Di akhir pekan, saya ikut salah satu dari mereka ke masjid Ibrahim di Austin
untuk Iftar (buka puasa bersama) dan shalat tarawih. Saya hanya bisa lakukan
ini di akhir pekan ketika tidak ada kuliah. Selain itu, jarak yang jauh membuat
kami perlu berangkat pukul 3-4 sore, untuk kemudian shalat Maghrib pukul 6.
Shalat Isya dan Tarawih sendiri baru akan dimulai pukul sekitar pukul 7. Dengan
bacaan 1 juz tiap hari, saya biasanya baru akan sampai apartemen pukul 11-12
malam.
Meski begitu, kegiatan seperti ini saya nikmati betul. Kapan
lagi saya bisa merasakan beribadah di negeri orang, dengan komunitas muslim
dari berbagai negara.
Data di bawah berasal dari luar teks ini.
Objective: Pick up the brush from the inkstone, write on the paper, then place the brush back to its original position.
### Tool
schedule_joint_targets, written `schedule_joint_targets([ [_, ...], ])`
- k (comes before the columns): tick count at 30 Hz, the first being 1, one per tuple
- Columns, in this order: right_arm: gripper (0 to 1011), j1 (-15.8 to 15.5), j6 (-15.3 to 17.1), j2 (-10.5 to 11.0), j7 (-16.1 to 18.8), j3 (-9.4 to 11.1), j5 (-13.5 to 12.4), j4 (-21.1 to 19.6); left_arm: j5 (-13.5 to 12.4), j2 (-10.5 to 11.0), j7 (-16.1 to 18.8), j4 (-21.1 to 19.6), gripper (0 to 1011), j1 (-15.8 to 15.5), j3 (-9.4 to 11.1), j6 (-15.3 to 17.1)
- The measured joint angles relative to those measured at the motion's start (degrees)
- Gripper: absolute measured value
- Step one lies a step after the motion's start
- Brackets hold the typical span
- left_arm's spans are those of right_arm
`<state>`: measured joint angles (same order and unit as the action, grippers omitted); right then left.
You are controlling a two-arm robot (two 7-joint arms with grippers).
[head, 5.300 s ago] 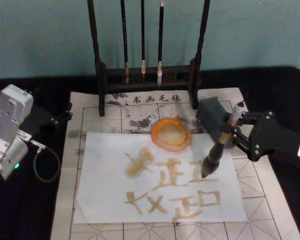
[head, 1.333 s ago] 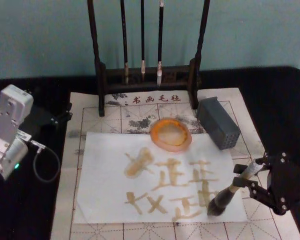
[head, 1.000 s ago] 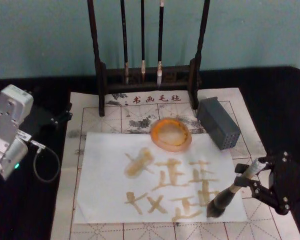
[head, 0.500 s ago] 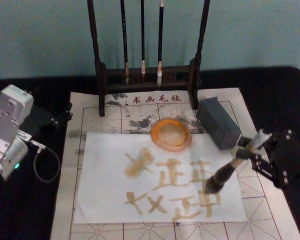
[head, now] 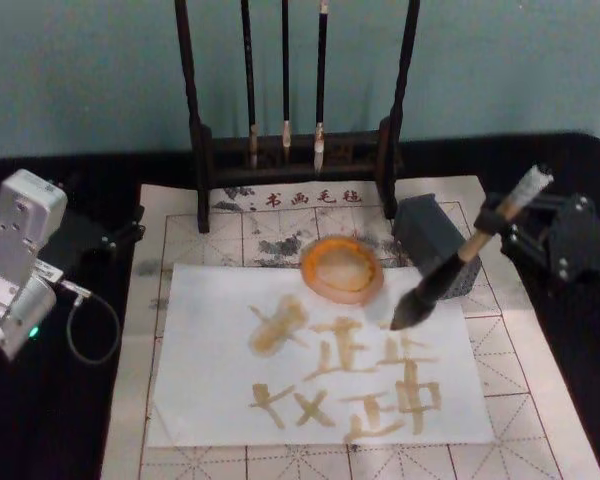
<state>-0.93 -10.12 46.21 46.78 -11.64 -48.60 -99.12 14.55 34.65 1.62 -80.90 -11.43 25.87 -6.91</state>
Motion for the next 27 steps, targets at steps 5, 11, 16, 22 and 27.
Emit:
schedule_joint_targets([
  [5,197,2.2,2.9,-1.8,-2.1,-0.7,-2.3,1.5,0.0,0.0,0.0,0.0,1001,0.0,0.0,0.0],
  [11,197,4.9,7.8,-4.0,-6.2,-1.5,-5.8,3.3,0.0,0.0,0.0,0.0,1001,0.0,0.0,0.0],
  [16,197,8.0,13.3,-6.1,-11.0,-2.5,-10.1,5.8,0.0,0.0,0.0,0.0,1001,0.0,0.0,0.0],
  [22,197,12.0,18.3,-8.8,-14.8,-3.9,-14.4,9.9,0.0,0.0,0.0,0.0,1001,0.0,0.0,0.0],
  [27,197,15.3,21.3,-10.8,-16.9,-5.2,-17.3,13.5,0.0,0.0,0.0,0.0,1001,0.0,0.0,0.0],
])
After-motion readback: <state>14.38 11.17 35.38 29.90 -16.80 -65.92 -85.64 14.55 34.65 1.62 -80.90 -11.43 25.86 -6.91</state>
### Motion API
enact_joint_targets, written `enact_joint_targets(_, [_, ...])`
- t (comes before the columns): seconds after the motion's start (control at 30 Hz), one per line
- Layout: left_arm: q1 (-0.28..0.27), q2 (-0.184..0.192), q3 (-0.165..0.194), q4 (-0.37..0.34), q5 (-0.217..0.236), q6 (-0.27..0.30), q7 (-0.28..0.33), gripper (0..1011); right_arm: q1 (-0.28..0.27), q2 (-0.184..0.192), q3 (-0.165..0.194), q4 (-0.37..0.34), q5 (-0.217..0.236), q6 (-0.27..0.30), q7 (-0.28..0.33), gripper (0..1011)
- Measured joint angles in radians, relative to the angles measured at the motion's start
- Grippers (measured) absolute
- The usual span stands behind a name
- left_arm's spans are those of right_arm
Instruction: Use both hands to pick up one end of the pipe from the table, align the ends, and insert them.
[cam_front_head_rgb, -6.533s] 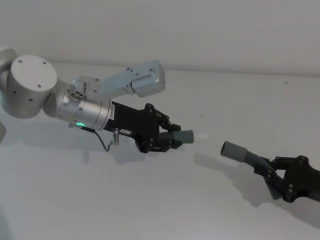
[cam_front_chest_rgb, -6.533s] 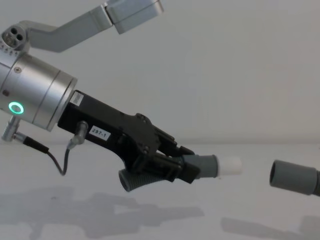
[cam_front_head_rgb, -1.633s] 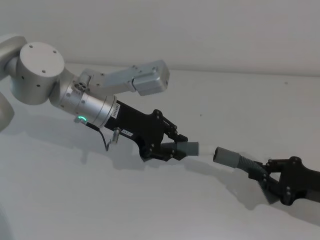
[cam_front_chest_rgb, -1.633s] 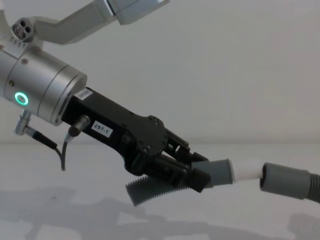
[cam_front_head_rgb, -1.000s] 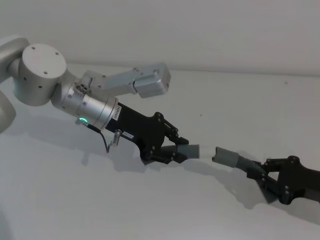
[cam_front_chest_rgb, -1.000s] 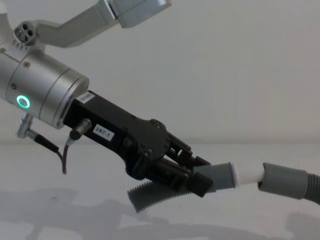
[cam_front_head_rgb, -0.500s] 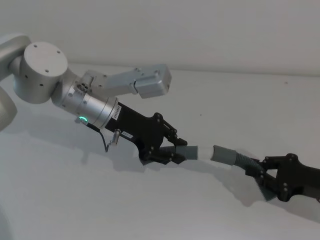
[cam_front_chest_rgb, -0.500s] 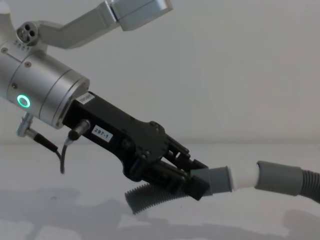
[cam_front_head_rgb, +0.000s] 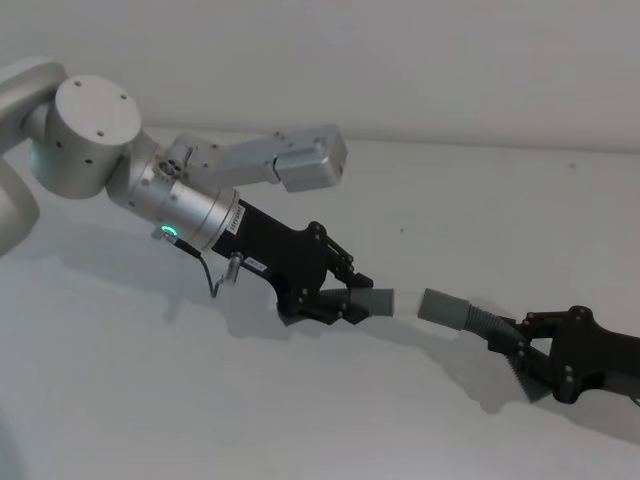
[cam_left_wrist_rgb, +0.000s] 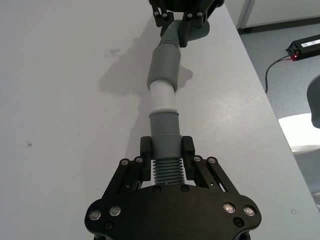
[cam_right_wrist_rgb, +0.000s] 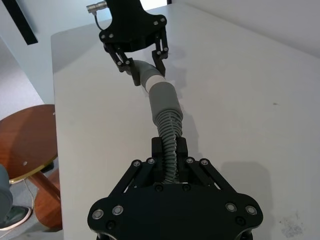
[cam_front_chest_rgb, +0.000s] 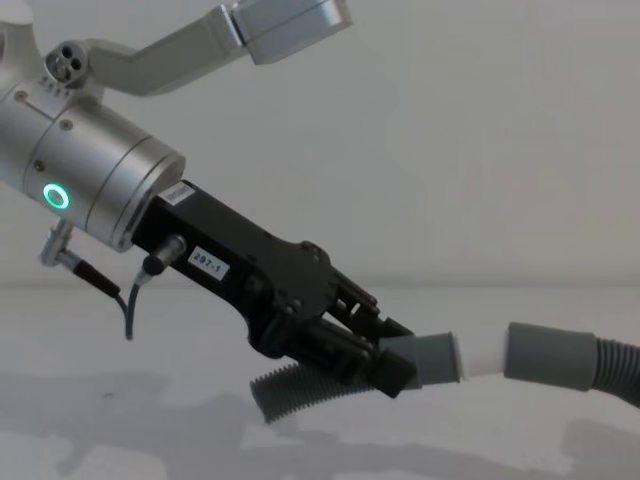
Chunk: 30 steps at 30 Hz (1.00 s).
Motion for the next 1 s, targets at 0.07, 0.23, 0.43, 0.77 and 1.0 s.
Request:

Masjid Ibrahim termasuk masjid salafi, sehingga banyak
hal baru yang kemudian saya pelajari dari teman-teman muslimah di sana. Saya
ingat bagaimana cara berpakaian saya sempat terpengaruh oleh gaya
Pakistan/India selama beberapa lama. Di masjid ini saya mengetahui bagaimana
tempat shalat laki-laki dan perempuan dipisah di ruang yang berbeda. Kami para
muslimah mendengarkan ceramah atau bacaan shalat dari sound system. Di sini
pula saya mengenal muslimah Amerika yang bercadar, para muslimah dari Arab yang
subhanallah cantiknya, juga pernah menyaksikan seorang gadis Amerika menjadi
mualaf. Di sini pula saya mengetahui cara bergaul laki-laki dan perempuan yang
betul-betul menjaga pandangan mata antara satu sama lain.